A visual sense of number emerges from divisive normalization in a simple center-surround convolutional network

  1. Joonkoo Park  Is a corresponding author
  2. David E Huber
  1. Department of Psychological and Brain Sciences, University of Massachusetts Amherst, United States
  2. Commonwealth Honors College, University of Massachusetts Amherst, United States

Decision letter

  1. John T Serences
    Reviewing Editor; University of California, San Diego, United States
  2. Joshua I Gold
    Senior Editor; University of Pennsylvania, United States
  3. David Charles Burr
    Reviewer; University of Florence, Italy

Our editorial process produces two outputs: (i) public reviews designed to be posted alongside the preprint for the benefit of readers; (ii) feedback on the manuscript for the authors, including requests for revisions, shown below. We also include an acceptance summary that explains what the editors found interesting or important about the work.

Decision letter after peer review:

Thank you for submitting your article "Neurocomputational principles underlying the number sense" for consideration by eLife. Your article has been reviewed by 2 peer reviewers, and the evaluation has been overseen by a Reviewing Editor and Joshua Gold as the Senior Editor. The following individual involved in the review of your submission has agreed to reveal their identity: David Charles Burr (Reviewer #2).

The reviewers have discussed their reviews with one another, and the Reviewing Editor has drafted this to help you prepare a revised submission.

Essential revisions:

There was general enthusiasm for the topic. However, we all agreed that the paper lacked a clear differentiation from earlier work by Dehaene and Changeux (1993). Those authors used a slightly different architecture, but there are many similarities and the present paper did not clearly articulate what novel insights/predictions the current model brings to the table. The authors will need to clarify these novel insights – to the extent possible – and will likely need to make some direct comparisons between the current model and older models. If the authors opt to revise and resubmit, the paper will be sent back to the original two reviewers to evaluate in the context of older work.

Reviewer #1 (Recommendations for the authors):

1. "As applied to early vision, this strong winner-take-all mechanism is implausible, as the model would suggest that visual cortex only knows that dots exist, without knowing the size or the location of the dots" (page 3; 3rd paragraph) - this is not true. In the Dehaene and Changeux model, the lateral inhibition in the DoG layer does implement a strong winner-take-all mechanism, however, the size and locations of the dots are still encoded in its output. The locations are topographically encoded, and the locus of activity within the DoG layer encodes (i.e., which filters are activated) encodes dot size. Therefore, the model does not imply that the visual cortex is agnostic to dot size and location. Subsequent stages of the model are indeed primarily concerned with numerosity and not affected by dot size or location, just as is the case for the model in the current manuscript.

2. "Critically, unlike connections between layers, such as with the pooling layers of AlexNet, divisive normalization occurs within a layer (e.g., between center-surround units) through recurrent activation" (page 4; 2nd paragraph) - AlexNet also uses a very similar form of divisive normalization within the convolutional layers (local response normalization). This form of divisive normalization has also been used before in a number of models.

3. The findings in Fig. 3 and Fig. S3 concerning the changes in the model response under different conditions should be backed by appropriate statistical tests.

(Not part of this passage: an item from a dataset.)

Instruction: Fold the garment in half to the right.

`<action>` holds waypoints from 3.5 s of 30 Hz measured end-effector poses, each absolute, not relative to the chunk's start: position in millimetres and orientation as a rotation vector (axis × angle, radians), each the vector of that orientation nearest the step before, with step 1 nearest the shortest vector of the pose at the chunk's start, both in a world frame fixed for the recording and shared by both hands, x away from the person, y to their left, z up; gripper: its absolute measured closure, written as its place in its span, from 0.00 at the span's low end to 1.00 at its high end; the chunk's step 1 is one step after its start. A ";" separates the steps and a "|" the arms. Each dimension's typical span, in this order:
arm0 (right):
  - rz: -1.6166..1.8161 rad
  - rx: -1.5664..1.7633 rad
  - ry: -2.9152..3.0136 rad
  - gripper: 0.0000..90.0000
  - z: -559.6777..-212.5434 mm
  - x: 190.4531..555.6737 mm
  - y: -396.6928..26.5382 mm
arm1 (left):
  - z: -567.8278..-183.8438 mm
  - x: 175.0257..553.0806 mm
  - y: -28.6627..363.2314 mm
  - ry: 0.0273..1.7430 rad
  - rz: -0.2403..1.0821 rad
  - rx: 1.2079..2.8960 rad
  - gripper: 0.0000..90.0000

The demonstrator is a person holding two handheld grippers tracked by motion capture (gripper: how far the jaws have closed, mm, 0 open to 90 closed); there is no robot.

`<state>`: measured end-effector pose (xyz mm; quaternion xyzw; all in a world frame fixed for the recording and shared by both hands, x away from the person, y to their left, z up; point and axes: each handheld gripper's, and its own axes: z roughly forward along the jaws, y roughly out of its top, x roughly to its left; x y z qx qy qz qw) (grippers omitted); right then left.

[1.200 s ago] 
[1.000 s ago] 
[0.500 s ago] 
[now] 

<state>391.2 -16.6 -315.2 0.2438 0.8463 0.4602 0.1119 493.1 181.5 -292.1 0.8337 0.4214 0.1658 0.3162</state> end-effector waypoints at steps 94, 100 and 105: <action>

4. Using the term "driving input" to refer to the rectified output of the convolutional layer is somewhat confusing. Perhaps it would be clearer to use the term "unnormalized response" or something similar.

Reviewer #2 (Recommendations for the authors):

I would very much like to see this published and make a few suggestions.

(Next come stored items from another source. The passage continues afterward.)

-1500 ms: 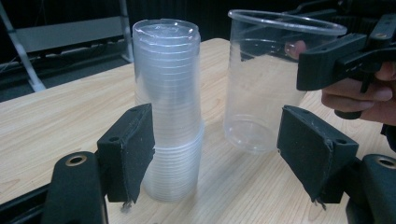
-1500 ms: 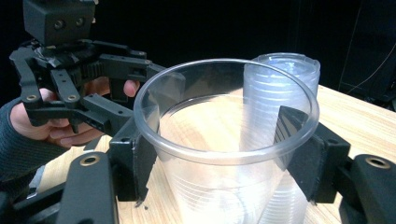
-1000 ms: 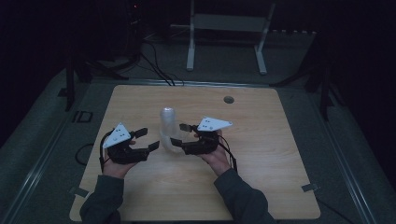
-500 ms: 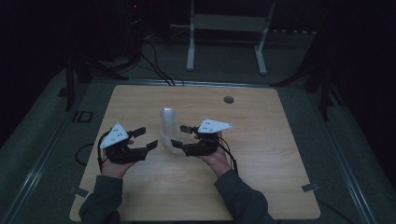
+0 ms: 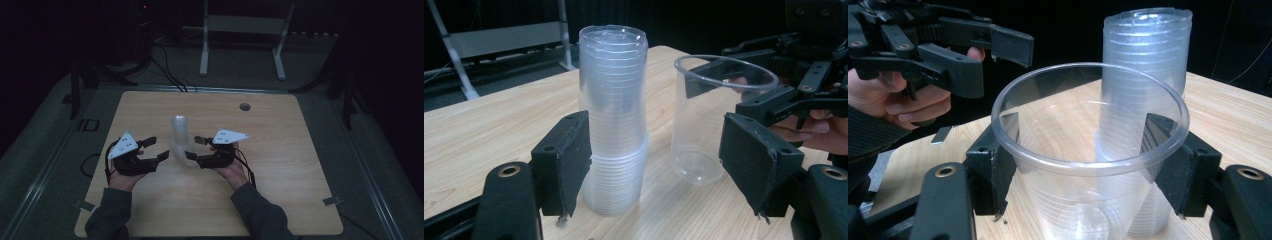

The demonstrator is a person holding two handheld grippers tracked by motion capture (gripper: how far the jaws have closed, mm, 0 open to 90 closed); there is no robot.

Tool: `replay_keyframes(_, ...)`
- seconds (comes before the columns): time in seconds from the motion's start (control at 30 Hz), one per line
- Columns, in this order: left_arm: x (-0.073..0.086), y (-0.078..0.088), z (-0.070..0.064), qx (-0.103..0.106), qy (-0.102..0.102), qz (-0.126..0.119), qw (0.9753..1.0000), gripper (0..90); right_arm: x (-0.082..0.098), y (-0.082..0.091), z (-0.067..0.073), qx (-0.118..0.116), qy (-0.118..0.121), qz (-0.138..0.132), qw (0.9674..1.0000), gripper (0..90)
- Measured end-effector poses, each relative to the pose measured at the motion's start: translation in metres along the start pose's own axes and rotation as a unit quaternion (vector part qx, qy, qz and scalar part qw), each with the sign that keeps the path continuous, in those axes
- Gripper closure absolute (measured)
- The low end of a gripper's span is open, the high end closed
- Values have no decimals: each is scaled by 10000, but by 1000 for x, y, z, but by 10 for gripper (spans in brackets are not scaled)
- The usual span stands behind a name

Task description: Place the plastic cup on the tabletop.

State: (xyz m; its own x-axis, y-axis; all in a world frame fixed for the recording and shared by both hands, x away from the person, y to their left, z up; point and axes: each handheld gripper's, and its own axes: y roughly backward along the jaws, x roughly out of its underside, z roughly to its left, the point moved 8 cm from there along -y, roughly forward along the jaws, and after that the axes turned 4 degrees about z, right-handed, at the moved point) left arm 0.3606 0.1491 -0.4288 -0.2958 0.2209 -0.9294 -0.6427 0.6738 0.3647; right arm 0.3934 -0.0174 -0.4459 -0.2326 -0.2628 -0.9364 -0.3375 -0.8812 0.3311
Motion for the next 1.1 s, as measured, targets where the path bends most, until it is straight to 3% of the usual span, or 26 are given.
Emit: replay_keyframes(1.1,1,0,0,-8,-3,18,10000,293,23,-8,-7,96,-49,213,9997,323)
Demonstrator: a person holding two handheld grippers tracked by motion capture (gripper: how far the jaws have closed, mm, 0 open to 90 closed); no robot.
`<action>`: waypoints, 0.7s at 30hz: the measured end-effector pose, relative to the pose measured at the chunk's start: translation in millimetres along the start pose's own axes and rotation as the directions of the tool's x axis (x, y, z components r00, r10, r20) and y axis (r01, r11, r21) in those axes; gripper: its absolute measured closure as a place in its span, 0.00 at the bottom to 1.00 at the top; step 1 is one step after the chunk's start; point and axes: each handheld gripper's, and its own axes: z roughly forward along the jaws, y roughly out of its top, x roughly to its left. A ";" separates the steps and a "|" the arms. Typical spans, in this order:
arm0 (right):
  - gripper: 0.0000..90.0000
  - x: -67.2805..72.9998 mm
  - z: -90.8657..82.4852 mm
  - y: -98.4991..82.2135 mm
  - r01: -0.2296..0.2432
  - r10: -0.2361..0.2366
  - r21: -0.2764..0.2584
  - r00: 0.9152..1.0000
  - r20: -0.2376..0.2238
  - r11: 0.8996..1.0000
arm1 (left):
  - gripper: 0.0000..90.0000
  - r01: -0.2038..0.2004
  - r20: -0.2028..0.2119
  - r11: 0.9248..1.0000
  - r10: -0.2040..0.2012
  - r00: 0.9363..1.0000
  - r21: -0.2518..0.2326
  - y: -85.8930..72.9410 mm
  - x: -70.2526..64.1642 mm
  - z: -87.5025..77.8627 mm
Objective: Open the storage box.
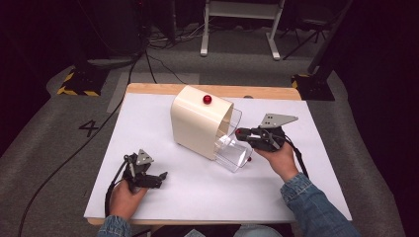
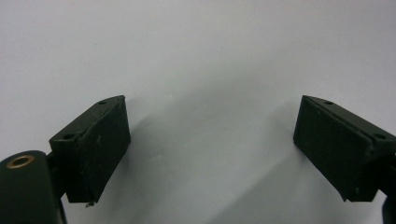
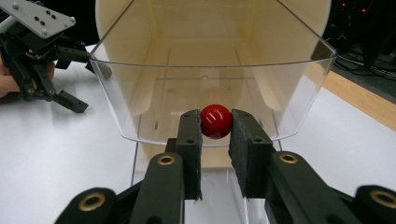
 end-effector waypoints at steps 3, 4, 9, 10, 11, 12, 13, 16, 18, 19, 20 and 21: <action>0.82 1.3 -10.9 -4.6 -0.011 0.011 -0.007 1.000 0.006 1.000 | 0.12 0.000 0.001 1.000 0.000 1.000 0.000 0.1 0.1 0.0; 0.82 1.5 -13.2 -5.7 -0.011 0.011 -0.006 1.000 0.007 1.000 | 0.12 0.003 0.003 1.000 -0.003 1.000 0.000 0.1 0.1 0.1; 0.82 1.9 -27.3 -13.2 -0.019 0.019 -0.008 1.000 0.011 1.000 | 0.12 0.006 0.007 1.000 -0.006 1.000 0.002 0.4 0.4 0.3; 0.82 1.9 -30.5 -14.6 -0.023 0.023 -0.009 1.000 0.013 1.000 | 0.12 0.006 0.007 1.000 -0.006 1.000 0.002 0.4 0.4 0.3; 0.82 1.9 -32.1 -15.5 -0.023 0.023 -0.010 1.000 0.013 1.000 | 0.12 0.006 0.007 1.000 -0.006 1.000 0.002 0.4 0.4 0.3; 0.82 1.9 -33.9 -16.7 -0.023 0.023 -0.010 1.000 0.014 1.000 | 0.12 0.006 0.007 1.000 -0.006 1.000 0.002 0.4 0.4 0.3; 0.82 1.7 -35.5 -17.9 -0.023 0.023 -0.009 1.000 0.014 1.000 | 0.12 0.006 0.007 1.000 -0.006 1.000 0.001 0.3 0.3 0.3; 0.82 0.7 -39.8 -21.1 -0.029 0.029 -0.007 0.999 0.018 1.000 | 0.12 0.003 0.004 1.000 -0.003 1.000 0.001 0.3 0.4 0.2; 0.82 0.3 -42.1 -22.7 -0.034 0.034 -0.006 0.999 0.018 0.999 | 0.12 0.002 0.003 1.000 -0.002 1.000 0.001 0.2 0.3 0.1; 0.82 -0.2 -42.9 -23.5 -0.033 0.034 -0.007 0.999 0.016 0.999 | 0.12 0.006 0.005 1.000 -0.006 1.000 0.000 0.1 0.0 0.2; 0.82 -0.3 -43.4 -23.8 -0.035 0.036 -0.006 0.999 0.016 0.999 | 0.12 0.006 0.005 1.000 -0.006 1.000 0.001 0.1 0.0 0.2; 0.82 -0.5 -43.7 -24.2 -0.037 0.038 -0.003 0.999 0.017 0.999 | 0.12 0.006 0.004 1.000 -0.006 1.000 0.001 0.1 -0.1 0.1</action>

I would drop the paragraph about Paul et al. It is misleading, and not very relevant (as you indeed point out).

They cite the fact that numerosity modulates the pupil response as an example of low-level interaction. I think this is misleading. Although the pupil response is indeed a very basic reflex, it is modulated by high-level processes. It does not imply early computation of numerosity. I think the Collins reference is equally shakey.

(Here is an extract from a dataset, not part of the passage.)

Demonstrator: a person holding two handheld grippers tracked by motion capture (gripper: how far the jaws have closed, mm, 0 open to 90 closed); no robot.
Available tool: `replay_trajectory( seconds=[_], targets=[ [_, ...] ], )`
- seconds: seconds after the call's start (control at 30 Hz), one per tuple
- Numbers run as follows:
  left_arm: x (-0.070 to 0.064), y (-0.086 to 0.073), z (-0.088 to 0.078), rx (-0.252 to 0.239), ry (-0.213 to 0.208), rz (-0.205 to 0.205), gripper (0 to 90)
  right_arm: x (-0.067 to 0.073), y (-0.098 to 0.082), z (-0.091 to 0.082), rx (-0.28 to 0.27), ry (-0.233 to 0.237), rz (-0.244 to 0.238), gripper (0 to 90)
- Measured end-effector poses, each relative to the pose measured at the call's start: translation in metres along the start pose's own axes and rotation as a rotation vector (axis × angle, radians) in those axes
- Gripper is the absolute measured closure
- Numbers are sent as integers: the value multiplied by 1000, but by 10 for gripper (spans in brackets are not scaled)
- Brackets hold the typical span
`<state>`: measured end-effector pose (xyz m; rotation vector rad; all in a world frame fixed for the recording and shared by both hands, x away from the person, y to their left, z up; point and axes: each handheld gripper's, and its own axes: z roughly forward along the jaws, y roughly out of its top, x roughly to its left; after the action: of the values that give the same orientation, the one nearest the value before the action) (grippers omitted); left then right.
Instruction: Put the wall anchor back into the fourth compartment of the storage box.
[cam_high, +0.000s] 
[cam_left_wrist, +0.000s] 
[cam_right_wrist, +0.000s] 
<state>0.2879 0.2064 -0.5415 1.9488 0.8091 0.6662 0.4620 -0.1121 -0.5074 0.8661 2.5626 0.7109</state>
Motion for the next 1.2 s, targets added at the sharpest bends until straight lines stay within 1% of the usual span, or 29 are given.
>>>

Also, it would be useful to test the extremes of a model. For example, we know at very high densities that the rules of numerosity estimation change: what happens to the model there?

Finally, abbreviations should be defined: Sz, Sp, and N are not defined until methods, which makes the text difficult to follow. These should be defined on first use, and probably also in the caption to figure 2.

https://doi.org/10.7554/eLife.80990.sa1

Author response

Essential revisions:

There was general enthusiasm for the topic. However, we all agreed that the paper lacked a clear differentiation from earlier work by Dehaene and Changeux (1993). Those authors used a slightly different architecture, but there are many similarities and the present paper did not clearly articulate what novel insights/predictions the current model brings to the table. The authors will need to clarify these novel insights – to the extent possible – and will likely need to make some direct comparisons between the current model and older models. If the authors opt to revise and resubmit, the paper will be sent back to the original two reviewers to evaluate in the context of older work.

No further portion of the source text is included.